Worlds by Jason Lee; Photos by Sydney Tate
James Brown was a noise artist. There we said it. Or he could be at times, at least. Obviously we’re well aware most people would categorize the one and only Mr. Dynamiate as “funk” and funky he certainly was (RIP) in fact Brown is widely acknowledge as one the music’s primary architects and would surely be included in any proposed Mount Rushmore Of Funk alongside Sly Stone, George Clinton, and Donnie Osmond…
…but here at the DeliCorp we don’t advocate the pigeonholing of artists into mutually exclusive categories or in other words what we’re trying to say here is that James Brown could be at one and the same time a funk legend, but also, far less often acknowledged, a master of avant-garde sound art who routinely straddled the line between what most would call “music” and something closer to pure textured sound with an ability to use repetition to mesmerize rather than bore audiences on par with Steve Reich or Philip Glass…

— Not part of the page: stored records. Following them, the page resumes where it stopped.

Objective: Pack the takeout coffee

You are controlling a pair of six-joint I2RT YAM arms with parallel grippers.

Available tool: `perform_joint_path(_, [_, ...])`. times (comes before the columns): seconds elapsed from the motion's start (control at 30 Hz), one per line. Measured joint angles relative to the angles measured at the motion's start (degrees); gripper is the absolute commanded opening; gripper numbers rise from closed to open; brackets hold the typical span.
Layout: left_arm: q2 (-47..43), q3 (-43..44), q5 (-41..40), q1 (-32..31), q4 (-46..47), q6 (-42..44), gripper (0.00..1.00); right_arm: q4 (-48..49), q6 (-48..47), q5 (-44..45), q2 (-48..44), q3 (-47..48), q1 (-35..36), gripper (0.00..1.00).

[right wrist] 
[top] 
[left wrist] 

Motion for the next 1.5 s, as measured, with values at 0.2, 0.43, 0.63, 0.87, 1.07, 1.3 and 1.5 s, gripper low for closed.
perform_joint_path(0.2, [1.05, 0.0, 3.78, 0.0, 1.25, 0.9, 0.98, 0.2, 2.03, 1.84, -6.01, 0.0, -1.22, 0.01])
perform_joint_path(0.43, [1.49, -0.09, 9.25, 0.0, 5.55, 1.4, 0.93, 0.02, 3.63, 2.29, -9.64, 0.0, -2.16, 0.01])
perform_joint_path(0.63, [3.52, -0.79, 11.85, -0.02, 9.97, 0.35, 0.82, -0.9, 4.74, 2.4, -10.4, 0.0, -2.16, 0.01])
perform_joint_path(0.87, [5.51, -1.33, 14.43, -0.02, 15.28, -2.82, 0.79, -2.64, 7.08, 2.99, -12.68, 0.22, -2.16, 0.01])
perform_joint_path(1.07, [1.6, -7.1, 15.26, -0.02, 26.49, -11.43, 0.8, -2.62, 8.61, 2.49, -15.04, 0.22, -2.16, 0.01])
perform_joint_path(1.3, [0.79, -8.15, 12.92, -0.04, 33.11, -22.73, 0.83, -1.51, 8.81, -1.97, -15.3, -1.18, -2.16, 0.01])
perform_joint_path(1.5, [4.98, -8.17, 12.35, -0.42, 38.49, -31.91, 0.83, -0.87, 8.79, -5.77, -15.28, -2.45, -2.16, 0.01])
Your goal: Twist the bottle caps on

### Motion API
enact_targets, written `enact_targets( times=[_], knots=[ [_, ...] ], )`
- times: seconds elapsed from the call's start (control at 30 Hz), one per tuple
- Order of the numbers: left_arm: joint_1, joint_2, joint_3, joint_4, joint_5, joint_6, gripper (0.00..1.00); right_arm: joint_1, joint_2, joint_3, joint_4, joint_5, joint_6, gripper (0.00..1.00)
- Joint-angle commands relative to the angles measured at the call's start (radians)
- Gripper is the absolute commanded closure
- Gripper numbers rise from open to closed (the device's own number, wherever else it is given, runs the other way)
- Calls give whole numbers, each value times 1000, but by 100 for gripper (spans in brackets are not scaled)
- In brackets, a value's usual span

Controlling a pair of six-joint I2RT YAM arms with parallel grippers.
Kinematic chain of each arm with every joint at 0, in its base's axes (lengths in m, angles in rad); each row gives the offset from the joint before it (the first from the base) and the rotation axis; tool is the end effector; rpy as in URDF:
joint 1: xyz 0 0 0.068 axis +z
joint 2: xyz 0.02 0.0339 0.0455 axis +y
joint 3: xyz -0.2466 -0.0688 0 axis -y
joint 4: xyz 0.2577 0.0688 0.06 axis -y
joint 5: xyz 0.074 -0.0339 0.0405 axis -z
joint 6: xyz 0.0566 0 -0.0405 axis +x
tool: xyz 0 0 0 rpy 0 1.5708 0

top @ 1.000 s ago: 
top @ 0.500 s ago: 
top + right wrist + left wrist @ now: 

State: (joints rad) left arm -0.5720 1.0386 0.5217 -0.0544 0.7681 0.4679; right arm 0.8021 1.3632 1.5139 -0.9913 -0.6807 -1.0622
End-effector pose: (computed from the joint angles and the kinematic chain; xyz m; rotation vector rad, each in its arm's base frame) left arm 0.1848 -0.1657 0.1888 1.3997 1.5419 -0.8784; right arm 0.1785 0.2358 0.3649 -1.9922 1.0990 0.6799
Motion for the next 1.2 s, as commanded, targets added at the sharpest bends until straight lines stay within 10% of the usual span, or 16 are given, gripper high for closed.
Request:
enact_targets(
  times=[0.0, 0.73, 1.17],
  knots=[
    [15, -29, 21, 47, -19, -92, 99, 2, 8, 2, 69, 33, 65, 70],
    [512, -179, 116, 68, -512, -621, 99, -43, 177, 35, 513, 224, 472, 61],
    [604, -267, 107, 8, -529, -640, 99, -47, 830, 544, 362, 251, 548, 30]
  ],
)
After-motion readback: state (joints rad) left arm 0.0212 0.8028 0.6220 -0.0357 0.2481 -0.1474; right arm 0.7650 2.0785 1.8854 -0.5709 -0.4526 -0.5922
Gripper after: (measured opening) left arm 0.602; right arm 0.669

…cuz whereas the best material by all those seminal funk wonders like Sly or George or Isaac or Curtis would make even the most emotionally numb person in your orbit nod their head vigorously and be seized by a sudden desire to put their hands on their hips and let their backbone slip whereas James Brown created a style of funk that can elicit these same responses but which can also make you break into a cold sweat just from the sheer tension built up through James & the Famous Flames famously tight rhythm section and instrumentalists locking into grooves so tight you bounce a quartet off its bottom wile doing the boogaloo and the Philly bop and the hand jive and popping and locking all at the same time…
…cuz that’s what can happen when you take music and break it down and build it up to the point where it becomes elemental in effect, like molecules whirled around in a circle and submitted to musical fusion and musical frisson all while tapping into that most primal part of the human brain where nothing is desires so much as machine-tooled, deep-in–the-pocket grooves which means one can dispense almost entirely of usual niceties like melody and chordal prosssssssssssgressions and lyrics organized into poetical stanzas…
…but (and here’s the kicker) where hardly no one even notices or don’t care to anyway being so entirely focused on and immersed within the mesmerizing interplay between thumping bass and syncopated drums, chicken-scratch guitar, horns, percussion and urgent vocal exclamations that hit the ear with such alacrity and urgency that they’ll end up being sampled again and again for decades to come and getting turned into a stand-alone instrument of their own…
…which is exactly why it makes so much sense that our favorite merry band of (mostly? entirely? we’ll fact check this?) North Carolinian-via-Richmond, Virginia Brooklynite avant-rock serious pranksters PONS have just today released a radically-reworked-but-way-more-true-to-the-spirit-of-the-radical-nature-of-first-wave-funk-version-of-the-song-versus-some-garden-variety-slavish-cover cover of James Brown’s “I Can’t Stand Myself (When You Touch Me)” (1967) which they’ve smartly streamlined title-wise to CAN’T STAND IT out today on DEDSTRANGE records & tapews…
…cuz Pons pretty much meet all the criteria listed above for “funk” while sounding nothing like most people’s nostalgic-hued notion of what funk should sound like cuz this threesome’s brining the cutting edge new-new to the point where they even updated the song’s title tho’ to be fair James himself dispensed with his usual propensity for parentheticals when he re-recorded the song as “Can’t Stand It ’76’” in, um, 1974, as a side opener for his Hell concept album which is actually just one of four count ‘em versions he recorded ver the course of his career…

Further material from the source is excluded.